← 236 | 238 → |
A product of Chicago’s country-folk revival of the late 60s, Prine was offered a recording contract by Jerry Wexler of Atlantic Records after the record executive saw the singer perform several of his own songs at a Kris Kristofferson show at the Bitter End. Prine would later remark: “I was terrified. I went straight from playing by myself, still learning how to sing, to playing with Elvis Presley's rhythm section.”
Kristofferson had championed the hobbyist, recognising his ability to write powerful, affecting songs with down-home earthly mannerisms, and it was he who sat in the producers’ chair. In his liner notes, Kristofferson quipped: “Twenty-four years old and writes like he's two-hundred and twenty.”

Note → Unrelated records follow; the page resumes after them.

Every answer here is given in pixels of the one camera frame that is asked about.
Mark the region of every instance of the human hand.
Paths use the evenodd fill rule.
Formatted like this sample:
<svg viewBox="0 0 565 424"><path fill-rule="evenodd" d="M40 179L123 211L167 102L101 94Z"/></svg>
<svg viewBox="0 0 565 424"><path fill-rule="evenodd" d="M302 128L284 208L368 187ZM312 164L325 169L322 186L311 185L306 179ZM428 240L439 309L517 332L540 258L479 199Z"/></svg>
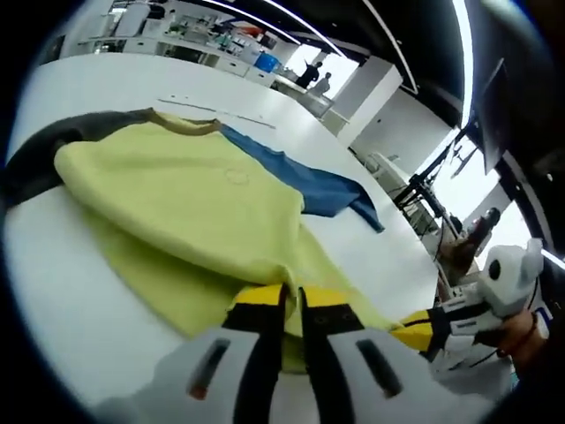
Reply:
<svg viewBox="0 0 565 424"><path fill-rule="evenodd" d="M512 358L518 376L546 342L538 331L534 317L531 312L523 310L501 326L503 336L497 347L502 356L509 355Z"/></svg>

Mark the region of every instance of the led light strip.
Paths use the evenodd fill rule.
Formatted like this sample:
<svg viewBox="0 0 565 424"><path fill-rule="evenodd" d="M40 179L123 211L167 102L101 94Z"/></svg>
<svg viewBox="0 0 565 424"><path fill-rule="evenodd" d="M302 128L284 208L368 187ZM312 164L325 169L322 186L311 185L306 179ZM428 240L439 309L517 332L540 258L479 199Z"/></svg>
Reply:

Bob Dylan was also a big fan of this newly emerging talent, later writing: “Prine's stuff is pure Proustian existentialism. Midwestern mindtrips to the nth degree. And he writes beautiful songs. I remember when Kris Kristofferson first brought him on the scene. All that stuff about “Sam Stone”, the soldier junkie daddy, and “Donald and Lydia” where people make love from ten miles away. Nobody but Prine could write like that.”
Existentialism is a hoot in John’s world – straight from the off on “Illegal Smile” he ruminates: “Total silence is my only friend, ‘A bowl of oatmeal tried to stare me down’.” His one-liners are incredible. In “Sam Stone”, a song about a drug-addicted war veteran and his death by overdose, the line “There’s a hole in daddy’s arm, where all the money goes” continues to reverberate long after the album is over. “Pretty Good” is a classic – a most Dylan-esque attack on phony patriotism, especially in the context of the exhibitionistic chauvinism of the meat-heads.
Best on side 2 is “Far From Me”, which Prine later said was his favourite self-written song. It’s a lonely waltz about lost love for a waitress: “Ain't it funny how an old broken bottle, looks just like a diamond ring, but it's far, far from me.”
He’s got a way with words that boy…
The Jukebox Rebel A one-man work-in-progress website, aiming for ~10,000 album reviews, ~200,000 track ratings and a whole lotta charts, all from my own collection.thejukeboxrebel.com |
Care to share?
(if so, thanks!)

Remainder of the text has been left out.